#### ASSIGNMENT:
Output exactly the lines below, starting with the line that has "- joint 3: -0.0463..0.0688" and going on through the line that has "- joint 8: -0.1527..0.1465", both included, and no other lines.

----- SOURCE DATA -----

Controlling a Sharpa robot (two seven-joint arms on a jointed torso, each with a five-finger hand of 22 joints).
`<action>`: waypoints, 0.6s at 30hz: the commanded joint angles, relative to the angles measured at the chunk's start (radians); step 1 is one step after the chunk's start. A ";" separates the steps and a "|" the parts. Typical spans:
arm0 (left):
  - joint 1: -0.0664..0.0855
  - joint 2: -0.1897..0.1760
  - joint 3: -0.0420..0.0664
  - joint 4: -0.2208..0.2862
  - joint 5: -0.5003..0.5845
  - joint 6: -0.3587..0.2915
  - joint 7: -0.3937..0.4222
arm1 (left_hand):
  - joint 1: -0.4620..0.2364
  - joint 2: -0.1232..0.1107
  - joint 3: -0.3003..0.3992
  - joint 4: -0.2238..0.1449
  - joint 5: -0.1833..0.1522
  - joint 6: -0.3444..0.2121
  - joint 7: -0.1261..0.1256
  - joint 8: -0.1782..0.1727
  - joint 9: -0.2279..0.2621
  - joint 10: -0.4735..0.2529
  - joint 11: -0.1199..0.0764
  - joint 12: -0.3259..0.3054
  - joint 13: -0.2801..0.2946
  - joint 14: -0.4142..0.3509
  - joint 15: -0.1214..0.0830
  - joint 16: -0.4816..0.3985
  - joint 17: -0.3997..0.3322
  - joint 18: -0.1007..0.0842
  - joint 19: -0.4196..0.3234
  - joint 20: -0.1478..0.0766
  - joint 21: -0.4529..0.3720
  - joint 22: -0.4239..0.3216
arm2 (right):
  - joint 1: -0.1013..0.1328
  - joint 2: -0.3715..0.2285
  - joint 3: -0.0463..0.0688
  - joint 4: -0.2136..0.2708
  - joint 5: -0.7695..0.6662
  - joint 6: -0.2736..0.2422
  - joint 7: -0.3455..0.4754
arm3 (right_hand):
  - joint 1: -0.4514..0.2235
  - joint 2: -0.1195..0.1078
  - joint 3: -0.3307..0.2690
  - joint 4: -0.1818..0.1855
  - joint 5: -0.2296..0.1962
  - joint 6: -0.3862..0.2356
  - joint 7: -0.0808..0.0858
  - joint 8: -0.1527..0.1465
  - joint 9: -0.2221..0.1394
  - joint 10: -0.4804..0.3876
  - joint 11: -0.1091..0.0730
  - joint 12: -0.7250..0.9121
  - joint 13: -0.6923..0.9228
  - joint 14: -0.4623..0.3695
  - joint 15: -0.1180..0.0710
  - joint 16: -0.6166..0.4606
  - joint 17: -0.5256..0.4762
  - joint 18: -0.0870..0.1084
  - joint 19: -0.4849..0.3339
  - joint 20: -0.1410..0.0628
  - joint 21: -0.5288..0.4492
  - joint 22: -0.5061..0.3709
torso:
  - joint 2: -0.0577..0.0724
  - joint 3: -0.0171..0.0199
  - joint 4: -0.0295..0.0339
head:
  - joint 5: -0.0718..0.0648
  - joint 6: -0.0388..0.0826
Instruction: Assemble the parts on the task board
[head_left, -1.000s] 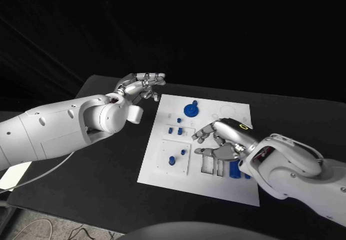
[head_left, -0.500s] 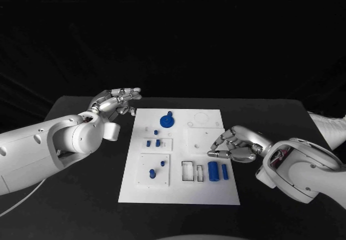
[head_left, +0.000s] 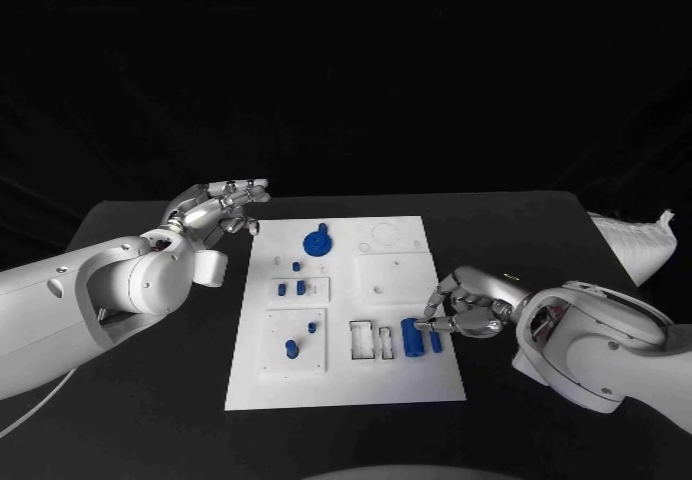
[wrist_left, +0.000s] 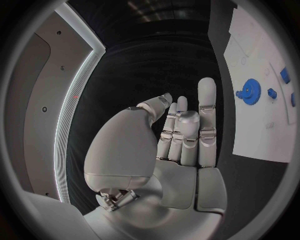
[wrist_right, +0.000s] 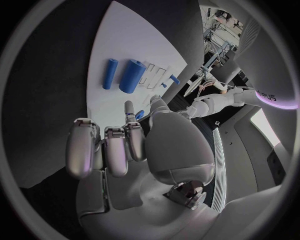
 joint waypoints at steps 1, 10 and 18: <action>-0.001 -0.001 0.000 0.003 -0.004 0.018 0.005 | 0.001 0.011 -0.002 -0.005 0.004 -0.006 -0.002 0.005 0.000 -0.006 0.002 0.004 0.001 -0.010 0.000 -0.001 -0.001 0.013 -0.004 0.002 -0.001 0.000 | -0.006 0.011 0.000 0.001 -0.085 0.030 -0.060 | 0.002 0.011 -0.010 0.001 0.006 -0.009 0.001 0.006 0.003 -0.004 0.000 0.001 0.057 0.088 -0.007 0.006 0.163 -0.020 0.009 0.000 0.007 0.002 | 0.000 -0.0019 0.0013 | 0.004 -0.009; -0.002 -0.007 0.000 0.006 -0.004 0.017 0.004 | 0.001 0.011 -0.002 -0.005 0.004 -0.006 -0.002 0.005 0.000 -0.006 0.002 0.004 0.001 -0.010 0.000 -0.001 -0.001 0.013 -0.004 0.002 -0.001 0.000 | -0.019 0.043 -0.001 -0.015 -0.128 0.059 -0.071 | 0.004 0.010 -0.016 0.002 0.009 -0.010 0.000 0.010 0.007 -0.005 -0.001 0.001 0.058 0.088 -0.007 0.008 0.166 -0.021 0.010 0.000 0.009 0.006 | 0.000 -0.0024 -0.0012 | 0.009 -0.024; -0.002 -0.010 0.000 0.009 -0.004 0.019 0.003 | 0.001 0.011 -0.002 -0.005 0.004 -0.006 -0.002 0.005 0.000 -0.006 0.002 0.004 0.001 -0.010 0.000 -0.001 -0.001 0.013 -0.004 0.002 -0.001 0.000 | -0.030 0.067 -0.001 -0.031 -0.171 0.077 -0.083 | 0.006 0.010 -0.019 0.004 0.010 -0.010 0.000 0.014 0.011 -0.006 -0.001 -0.003 0.056 0.088 -0.007 0.008 0.166 -0.021 0.010 0.000 0.009 0.007 | 0.000 -0.0029 -0.0012 | 0.008 -0.030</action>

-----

#### ANSWER FOR THE TASK:
  - joint 3: -0.0463..0.0688
  - joint 4: -0.2136..0.2708
  - joint 5: -0.7695..0.6662
  - joint 6: -0.2736..0.2422
  - joint 7: -0.3455..0.4754
arm3 (right_hand):
  - joint 1: -0.4514..0.2235
  - joint 2: -0.1195..0.1078
  - joint 3: -0.3307..0.2690
  - joint 4: -0.1818..0.1855
  - joint 5: -0.2296..0.1962
  - joint 6: -0.3862..0.2356
  - joint 7: -0.0808..0.0858
  - joint 8: -0.1527..0.1465

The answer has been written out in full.